_TASK STATEMENT_. Without including any images, repeat the listing below exactly.

- - - -

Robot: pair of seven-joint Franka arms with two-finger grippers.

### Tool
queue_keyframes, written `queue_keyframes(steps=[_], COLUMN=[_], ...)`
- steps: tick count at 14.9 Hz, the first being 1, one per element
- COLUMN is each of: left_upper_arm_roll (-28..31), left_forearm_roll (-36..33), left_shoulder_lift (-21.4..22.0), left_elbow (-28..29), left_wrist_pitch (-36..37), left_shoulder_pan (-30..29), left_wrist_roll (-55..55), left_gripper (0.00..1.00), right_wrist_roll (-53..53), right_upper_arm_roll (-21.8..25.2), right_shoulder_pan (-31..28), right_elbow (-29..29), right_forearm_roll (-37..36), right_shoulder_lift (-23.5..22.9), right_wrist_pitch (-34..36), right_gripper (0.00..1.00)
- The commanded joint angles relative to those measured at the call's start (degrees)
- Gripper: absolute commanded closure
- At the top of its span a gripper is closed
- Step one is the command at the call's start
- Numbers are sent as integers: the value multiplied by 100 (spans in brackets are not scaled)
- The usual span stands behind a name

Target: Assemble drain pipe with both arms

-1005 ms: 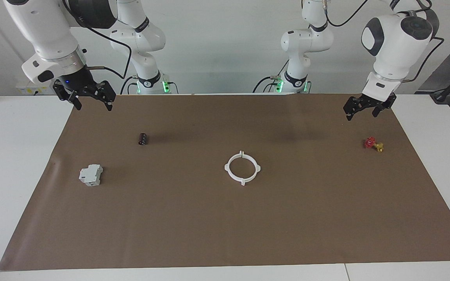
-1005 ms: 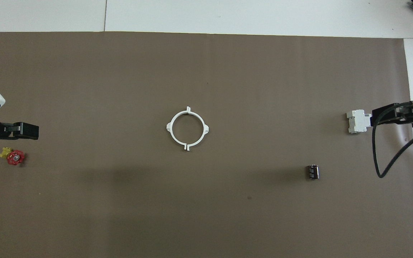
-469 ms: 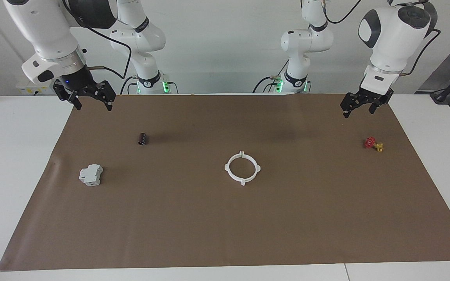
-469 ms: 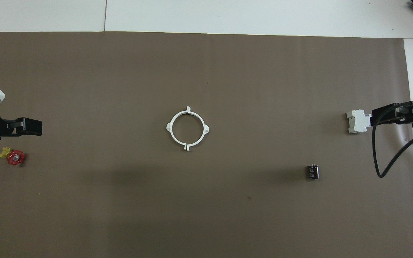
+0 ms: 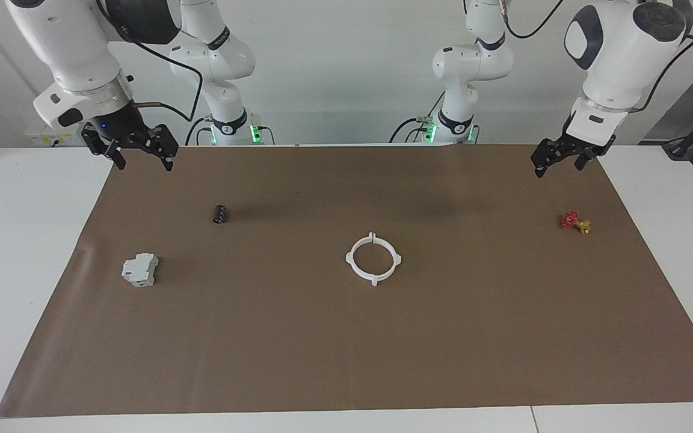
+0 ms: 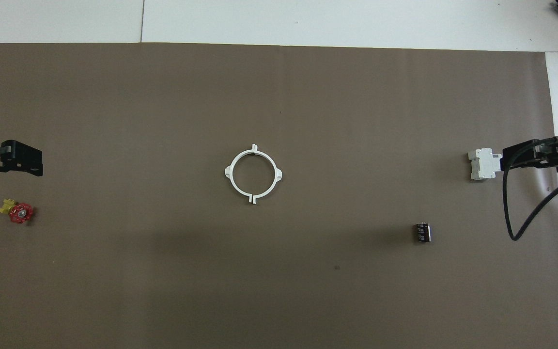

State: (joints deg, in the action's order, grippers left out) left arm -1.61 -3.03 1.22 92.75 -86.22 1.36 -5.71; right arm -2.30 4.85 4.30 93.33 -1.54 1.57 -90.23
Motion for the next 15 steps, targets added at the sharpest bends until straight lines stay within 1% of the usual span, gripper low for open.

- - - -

_RESULT FOR THIS TASK_.
Robot: pair of seven-joint Franka arms with two-finger grippers.

### Tool
queue_keyframes, written `queue_keyframes(steps=[_], COLUMN=[_], ...)`
- steps: tick count at 14.9 Hz, the first being 1, one per element
- COLUMN is each of: left_upper_arm_roll (-28..31), left_forearm_roll (-36..33), left_shoulder_lift (-21.4..22.0), left_elbow (-28..29), left_wrist_pitch (-36..37), left_shoulder_pan (-30..29), left_wrist_roll (-55..55), left_gripper (0.00..1.00), right_wrist_roll (-53..53), right_upper_arm_roll (-21.8..25.2), right_shoulder_pan (-31..28), right_elbow (-29..29), right_forearm_roll (-37..36), right_shoulder_lift (-23.5..22.9), right_wrist_pitch (-34..36), right_gripper (0.00..1.00)
- The commanded joint angles relative to those measured at the call's start (degrees)
- Gripper: absolute commanded closure
- At the top of its span a gripper is closed
- Step one is the command at the call's start
- Numbers are sent as integers: the value multiplied by 100 (spans in brackets are not scaled)
- The usual span stands behind a name

Target: Assemble drain pipe with both arms

-1005 ms: 
-1005 ms: 
-469 ms: 
-469 ms: 
+0 ms: 
+0 ms: 

State: (joints deg, in the action's order, grippers left out) left arm -1.61 -3.03 1.22 92.75 -86.22 1.36 -5.71; right arm -2.30 4.85 4.30 93.33 -1.54 1.57 -90.23
Motion for the next 15 steps, targets added at the sharpest bends until straight lines stay within 1% of the usual span, gripper low for open.

This exercise is now complete.